Managers will be allowed one unfavorable video challenge through the first six innings. Giants manager Bruce Bochy picked what seemed to be a more critical moment earlier Thursday when he challenged an inning-ending out call on a grounder by Juan Perez.

Umpire Rackley called Perez out and the Rangers left the field only to be called back 90 seconds later when the replay umpire — sitting in a TV truck in the parking lot — ruled otherwise. Rangers pitcher Martin Perez had to return to the mound and even took a few warm-up pitches.

“I was under the impression that once the other pitcher walked out of the dugout and crossed the white line, the inning was over,” Washington said.

But the umpires Thursday explained it differently.

“I’ve got 10 seconds to make up my mind whether I want to challenge a play if the inning is over,” Washington said. “They explained it to me as a ‘reasonable time.’ In the bulletin, it says 10 seconds.

“So if I’m going to challenge something, I’m going to yell to my pitcher to give me a break and wait until I’m finished.

“A ‘reasonable time’ is not sitting there waiting till I hear from my video guy to let me know what’s going on and then get up and go challenge it.”

During the regular season, each team will have its own “video guy” — the Rangers will use assistant advance scout Joe Prebynski — to quickly review each play and alert bench coach Tim Bogar in the dugout.

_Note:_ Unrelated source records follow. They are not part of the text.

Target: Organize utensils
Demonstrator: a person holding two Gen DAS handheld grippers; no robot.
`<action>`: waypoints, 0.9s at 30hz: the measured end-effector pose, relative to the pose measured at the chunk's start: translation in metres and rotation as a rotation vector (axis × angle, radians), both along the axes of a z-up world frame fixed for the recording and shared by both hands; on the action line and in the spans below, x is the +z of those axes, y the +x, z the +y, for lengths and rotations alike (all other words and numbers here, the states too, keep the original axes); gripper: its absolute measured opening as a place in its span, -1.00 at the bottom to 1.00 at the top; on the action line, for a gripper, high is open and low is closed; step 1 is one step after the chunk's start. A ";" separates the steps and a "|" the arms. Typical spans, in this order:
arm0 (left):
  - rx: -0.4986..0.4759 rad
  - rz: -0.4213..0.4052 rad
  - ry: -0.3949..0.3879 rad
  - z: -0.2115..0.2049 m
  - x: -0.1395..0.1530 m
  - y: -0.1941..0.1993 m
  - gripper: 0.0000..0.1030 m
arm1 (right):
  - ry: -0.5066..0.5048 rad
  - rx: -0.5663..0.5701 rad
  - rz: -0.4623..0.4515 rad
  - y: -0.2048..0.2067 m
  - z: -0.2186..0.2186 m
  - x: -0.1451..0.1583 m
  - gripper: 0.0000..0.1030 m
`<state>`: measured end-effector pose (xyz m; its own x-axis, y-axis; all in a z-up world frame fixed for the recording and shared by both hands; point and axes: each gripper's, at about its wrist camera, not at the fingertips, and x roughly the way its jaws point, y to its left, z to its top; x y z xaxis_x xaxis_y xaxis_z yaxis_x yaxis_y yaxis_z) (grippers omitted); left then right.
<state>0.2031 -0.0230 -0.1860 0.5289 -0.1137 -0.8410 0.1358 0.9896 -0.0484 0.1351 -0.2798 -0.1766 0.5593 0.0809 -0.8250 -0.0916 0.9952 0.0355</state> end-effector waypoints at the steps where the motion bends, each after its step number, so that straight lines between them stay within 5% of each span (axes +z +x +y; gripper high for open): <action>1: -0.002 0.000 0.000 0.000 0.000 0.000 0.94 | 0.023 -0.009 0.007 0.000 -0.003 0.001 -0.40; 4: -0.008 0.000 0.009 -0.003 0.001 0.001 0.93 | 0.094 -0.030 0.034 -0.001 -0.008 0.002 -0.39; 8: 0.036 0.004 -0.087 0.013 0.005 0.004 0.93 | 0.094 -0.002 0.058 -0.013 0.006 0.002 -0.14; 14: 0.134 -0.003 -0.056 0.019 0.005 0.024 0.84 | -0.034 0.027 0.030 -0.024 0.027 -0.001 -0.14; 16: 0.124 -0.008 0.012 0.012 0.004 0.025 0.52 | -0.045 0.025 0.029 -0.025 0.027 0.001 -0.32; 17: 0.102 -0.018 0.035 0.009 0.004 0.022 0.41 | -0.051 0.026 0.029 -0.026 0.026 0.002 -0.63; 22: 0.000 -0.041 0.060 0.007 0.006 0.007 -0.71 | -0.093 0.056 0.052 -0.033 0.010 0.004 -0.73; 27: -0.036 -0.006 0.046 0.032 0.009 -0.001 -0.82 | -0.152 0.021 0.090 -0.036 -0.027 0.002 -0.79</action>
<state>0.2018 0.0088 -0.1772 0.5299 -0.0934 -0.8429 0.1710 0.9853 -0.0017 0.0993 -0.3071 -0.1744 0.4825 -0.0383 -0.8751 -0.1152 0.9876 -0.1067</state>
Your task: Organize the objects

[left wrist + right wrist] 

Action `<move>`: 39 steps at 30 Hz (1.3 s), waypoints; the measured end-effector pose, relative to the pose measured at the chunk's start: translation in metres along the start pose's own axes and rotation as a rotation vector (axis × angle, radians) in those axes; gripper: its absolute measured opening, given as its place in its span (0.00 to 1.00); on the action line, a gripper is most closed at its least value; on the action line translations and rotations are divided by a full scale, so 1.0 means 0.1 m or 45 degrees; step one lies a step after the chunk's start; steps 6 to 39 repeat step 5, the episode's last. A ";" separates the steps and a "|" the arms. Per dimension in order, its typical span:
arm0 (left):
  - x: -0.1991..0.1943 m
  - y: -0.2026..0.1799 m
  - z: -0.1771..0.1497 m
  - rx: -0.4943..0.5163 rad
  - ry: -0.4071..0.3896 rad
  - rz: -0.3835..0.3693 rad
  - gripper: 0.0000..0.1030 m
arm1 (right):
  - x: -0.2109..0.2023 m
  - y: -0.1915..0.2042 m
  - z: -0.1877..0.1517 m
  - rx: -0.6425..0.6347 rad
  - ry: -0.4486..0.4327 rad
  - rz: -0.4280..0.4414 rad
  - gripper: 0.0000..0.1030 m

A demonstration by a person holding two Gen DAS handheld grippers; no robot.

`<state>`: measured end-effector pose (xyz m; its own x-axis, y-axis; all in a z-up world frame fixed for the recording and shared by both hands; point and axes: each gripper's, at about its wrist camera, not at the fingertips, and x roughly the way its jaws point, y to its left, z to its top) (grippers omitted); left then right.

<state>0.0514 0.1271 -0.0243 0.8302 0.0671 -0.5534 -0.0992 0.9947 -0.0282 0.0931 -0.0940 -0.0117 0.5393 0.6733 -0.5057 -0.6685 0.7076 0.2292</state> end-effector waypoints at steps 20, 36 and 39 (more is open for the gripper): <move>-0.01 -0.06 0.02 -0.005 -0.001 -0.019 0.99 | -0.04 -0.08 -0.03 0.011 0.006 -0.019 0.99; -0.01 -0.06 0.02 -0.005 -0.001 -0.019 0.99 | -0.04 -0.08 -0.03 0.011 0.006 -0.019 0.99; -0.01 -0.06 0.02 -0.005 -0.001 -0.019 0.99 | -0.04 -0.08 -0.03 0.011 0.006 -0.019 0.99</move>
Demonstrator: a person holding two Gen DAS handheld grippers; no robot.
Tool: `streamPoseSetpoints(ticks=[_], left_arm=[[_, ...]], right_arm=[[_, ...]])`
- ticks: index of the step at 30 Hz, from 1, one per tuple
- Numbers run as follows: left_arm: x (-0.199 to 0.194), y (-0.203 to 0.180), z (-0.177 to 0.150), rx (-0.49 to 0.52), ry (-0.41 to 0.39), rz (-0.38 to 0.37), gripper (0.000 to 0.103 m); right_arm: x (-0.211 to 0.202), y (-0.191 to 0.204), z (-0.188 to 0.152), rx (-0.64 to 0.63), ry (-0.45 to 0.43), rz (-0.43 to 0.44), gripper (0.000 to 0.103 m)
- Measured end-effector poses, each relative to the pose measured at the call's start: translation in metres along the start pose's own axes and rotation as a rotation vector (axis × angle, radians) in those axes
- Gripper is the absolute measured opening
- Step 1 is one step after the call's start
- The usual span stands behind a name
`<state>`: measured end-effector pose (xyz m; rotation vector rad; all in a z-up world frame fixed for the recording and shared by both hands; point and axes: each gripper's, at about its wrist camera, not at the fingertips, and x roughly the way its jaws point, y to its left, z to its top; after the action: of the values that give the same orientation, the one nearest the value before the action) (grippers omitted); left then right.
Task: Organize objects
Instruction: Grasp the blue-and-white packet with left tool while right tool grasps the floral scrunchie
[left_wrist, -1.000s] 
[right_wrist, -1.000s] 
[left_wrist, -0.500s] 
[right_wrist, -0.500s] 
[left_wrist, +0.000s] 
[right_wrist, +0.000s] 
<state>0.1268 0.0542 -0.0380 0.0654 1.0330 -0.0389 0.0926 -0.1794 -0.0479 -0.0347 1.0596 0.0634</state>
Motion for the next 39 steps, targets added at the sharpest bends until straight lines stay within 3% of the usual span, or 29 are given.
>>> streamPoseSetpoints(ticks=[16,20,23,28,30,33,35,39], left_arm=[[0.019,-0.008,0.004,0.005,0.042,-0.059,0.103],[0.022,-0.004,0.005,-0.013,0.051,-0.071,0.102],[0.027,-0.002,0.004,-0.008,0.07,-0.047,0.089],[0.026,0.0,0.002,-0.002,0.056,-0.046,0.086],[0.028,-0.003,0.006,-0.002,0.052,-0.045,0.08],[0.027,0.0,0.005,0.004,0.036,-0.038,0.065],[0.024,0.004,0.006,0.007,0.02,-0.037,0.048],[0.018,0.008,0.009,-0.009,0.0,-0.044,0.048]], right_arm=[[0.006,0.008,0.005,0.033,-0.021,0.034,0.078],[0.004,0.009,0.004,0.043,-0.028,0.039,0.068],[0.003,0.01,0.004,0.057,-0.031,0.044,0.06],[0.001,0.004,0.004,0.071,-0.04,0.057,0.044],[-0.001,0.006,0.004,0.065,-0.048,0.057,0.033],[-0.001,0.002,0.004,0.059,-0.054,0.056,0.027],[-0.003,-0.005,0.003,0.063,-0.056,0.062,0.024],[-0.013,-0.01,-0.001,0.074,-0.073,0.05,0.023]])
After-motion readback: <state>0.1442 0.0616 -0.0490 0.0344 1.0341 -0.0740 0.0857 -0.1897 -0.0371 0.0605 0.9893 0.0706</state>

There’s no red challenge flag to throw. (I suggested having the manager toss the water cooler onto the field.) But the timing and the decisions involved are being put to the test this spring.

Washington has already instructed his team not to take a third out for granted if there’s a close play involved. In the bottom of the eighth inning Thursday, the Rangers had base runner Adam Rosales round third and continue to home plate on a disputed ground out at first base. If the out call had been reversed, Rosales’ go-ahead run would have counted.

Similarly, Washington said he has instructed first baseman Prince Fielder, on a close play, not to assume the inning has ended.

“[Rules committee member] Joe Torre said, ‘Don’t take that fourth out for granted,’ ” Washington said. “The first baseman knows that if it’s a close play, we want him to check the guy on second base.”

The video review of Thursday’s eighth-inning play again upheld umpire Rackley’s call.

“After that inning was over, I told that umpire, ‘I’m going to quit challenging your butt,’ ” Washington joked.

The Rangers’ next spring replay game is Monday against the Kansas City Royals.

“It’s going to be a fun little toy,” Bochy said.

For baseball, where changes tend to come at glacial speed, it’s a major, almost staggering innovation.

The few murmurs that the new replay system is prompting this spring are nothing compared to the stir that’s likely once the regular season begins.